**Problem to work on:** Scan the material for the word "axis", then return every line where it appears.

**Available data:**

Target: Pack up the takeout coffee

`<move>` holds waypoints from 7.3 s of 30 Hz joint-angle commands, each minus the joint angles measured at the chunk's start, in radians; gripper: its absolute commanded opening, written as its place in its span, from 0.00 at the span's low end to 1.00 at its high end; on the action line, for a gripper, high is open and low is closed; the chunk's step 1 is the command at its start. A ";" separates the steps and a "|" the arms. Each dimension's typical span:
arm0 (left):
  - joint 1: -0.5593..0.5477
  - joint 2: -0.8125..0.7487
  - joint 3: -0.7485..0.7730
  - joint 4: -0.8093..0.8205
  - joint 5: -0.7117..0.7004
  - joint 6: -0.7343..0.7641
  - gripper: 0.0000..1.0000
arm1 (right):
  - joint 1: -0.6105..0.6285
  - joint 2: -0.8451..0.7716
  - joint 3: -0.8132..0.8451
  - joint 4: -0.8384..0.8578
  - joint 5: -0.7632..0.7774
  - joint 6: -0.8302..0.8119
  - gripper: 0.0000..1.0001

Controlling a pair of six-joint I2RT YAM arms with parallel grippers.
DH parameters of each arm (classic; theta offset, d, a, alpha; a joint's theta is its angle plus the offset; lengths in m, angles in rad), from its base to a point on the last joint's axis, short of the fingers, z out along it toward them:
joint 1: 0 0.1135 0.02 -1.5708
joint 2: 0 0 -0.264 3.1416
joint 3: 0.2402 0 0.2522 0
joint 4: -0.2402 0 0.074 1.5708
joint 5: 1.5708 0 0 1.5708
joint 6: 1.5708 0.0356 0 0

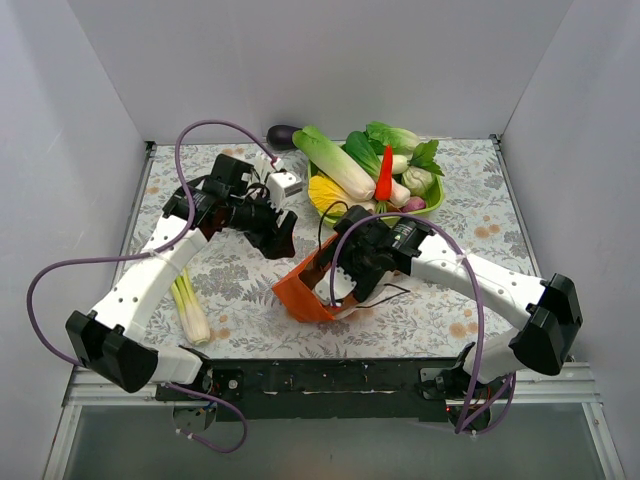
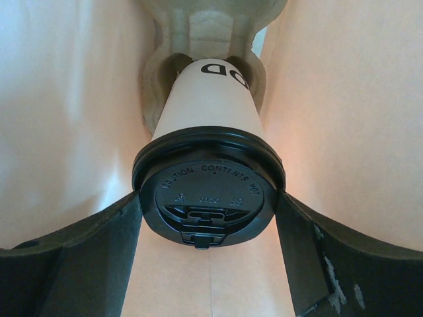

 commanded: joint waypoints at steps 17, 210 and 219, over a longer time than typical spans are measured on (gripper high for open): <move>0.172 -0.133 -0.019 -0.074 -0.086 0.322 0.66 | 0.004 0.192 0.237 -0.102 -0.027 0.303 0.01; 0.297 -0.216 -0.218 0.394 0.377 -0.205 0.66 | -0.135 0.326 0.344 -0.262 -0.227 0.466 0.01; 0.297 -0.166 -0.214 0.428 0.428 -0.222 0.66 | -0.135 0.318 0.323 -0.247 -0.221 0.477 0.01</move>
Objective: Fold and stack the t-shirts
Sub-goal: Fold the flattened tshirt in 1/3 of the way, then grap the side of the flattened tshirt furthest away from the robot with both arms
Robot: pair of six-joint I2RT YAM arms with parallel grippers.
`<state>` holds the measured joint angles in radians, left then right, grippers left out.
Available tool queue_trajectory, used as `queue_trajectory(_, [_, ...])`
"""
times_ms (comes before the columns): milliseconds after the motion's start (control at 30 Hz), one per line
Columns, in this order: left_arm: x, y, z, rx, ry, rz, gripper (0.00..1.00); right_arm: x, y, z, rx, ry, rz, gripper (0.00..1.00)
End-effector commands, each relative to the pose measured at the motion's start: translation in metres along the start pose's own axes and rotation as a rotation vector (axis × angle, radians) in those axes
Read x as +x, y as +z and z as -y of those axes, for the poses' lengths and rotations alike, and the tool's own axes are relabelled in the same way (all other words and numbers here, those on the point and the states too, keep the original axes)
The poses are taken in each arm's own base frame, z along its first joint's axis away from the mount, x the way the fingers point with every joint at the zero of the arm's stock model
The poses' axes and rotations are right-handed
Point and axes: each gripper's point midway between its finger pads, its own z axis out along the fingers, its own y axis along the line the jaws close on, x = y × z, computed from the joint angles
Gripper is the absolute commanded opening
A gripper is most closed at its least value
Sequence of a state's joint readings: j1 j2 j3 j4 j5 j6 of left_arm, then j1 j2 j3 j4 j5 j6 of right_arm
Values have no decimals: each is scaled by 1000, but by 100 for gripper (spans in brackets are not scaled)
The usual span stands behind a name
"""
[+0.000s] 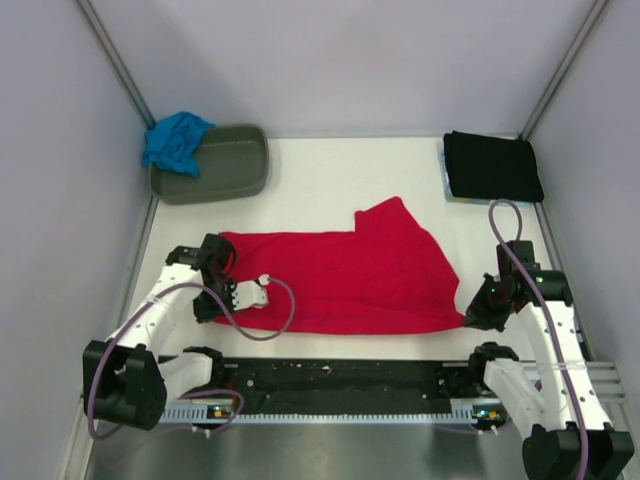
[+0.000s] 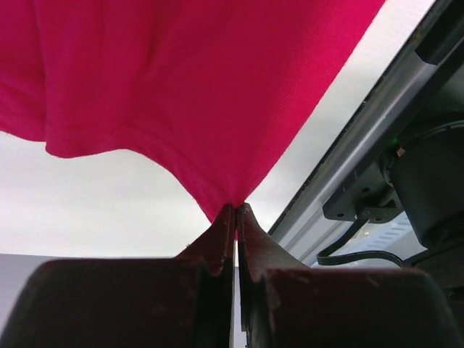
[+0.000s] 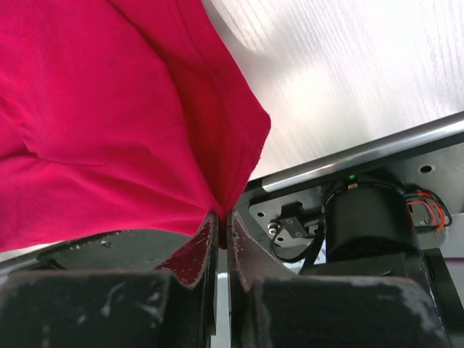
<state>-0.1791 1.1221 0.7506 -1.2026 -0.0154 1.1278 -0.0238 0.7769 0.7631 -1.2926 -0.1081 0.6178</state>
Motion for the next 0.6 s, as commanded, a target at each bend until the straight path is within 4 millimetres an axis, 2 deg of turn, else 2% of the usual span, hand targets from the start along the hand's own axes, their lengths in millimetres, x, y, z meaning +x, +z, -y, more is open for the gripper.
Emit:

**Your response:**
DH parameters of each arm (classic; theta offset, d, a, alpha; a joint's theta is its angle plus the offset; lengths in m, angles in rad), from its base to a point on the last joint's axis, short of the fingers, z out along it toward them:
End-effector commands, each relative to the pose measured at the motion's start: translation in metres along the start pose's own axes and rotation as a rotation vector (axis × angle, radians) in those axes
The poses are taken in each arm's own base frame, z along its first joint's axis away from the mount, x the way the fingers point with every joint at the zero of the arm's stock model
Point and axes: each gripper's point midway between its finger pads, its own z axis out along the fingers, its own y axis along the line the jaws close on, x = y × z, computed from the joint angles
Motion for the next 0.6 s, as commanded, a target at each bend until the straight path is within 4 millimetres an axis, 2 deg of turn, else 2% of the usual span, hand targets from the start along the hand's own axes, their lengths in millimetres, x, y, z meaning +x, +z, -y, more is open for the gripper.

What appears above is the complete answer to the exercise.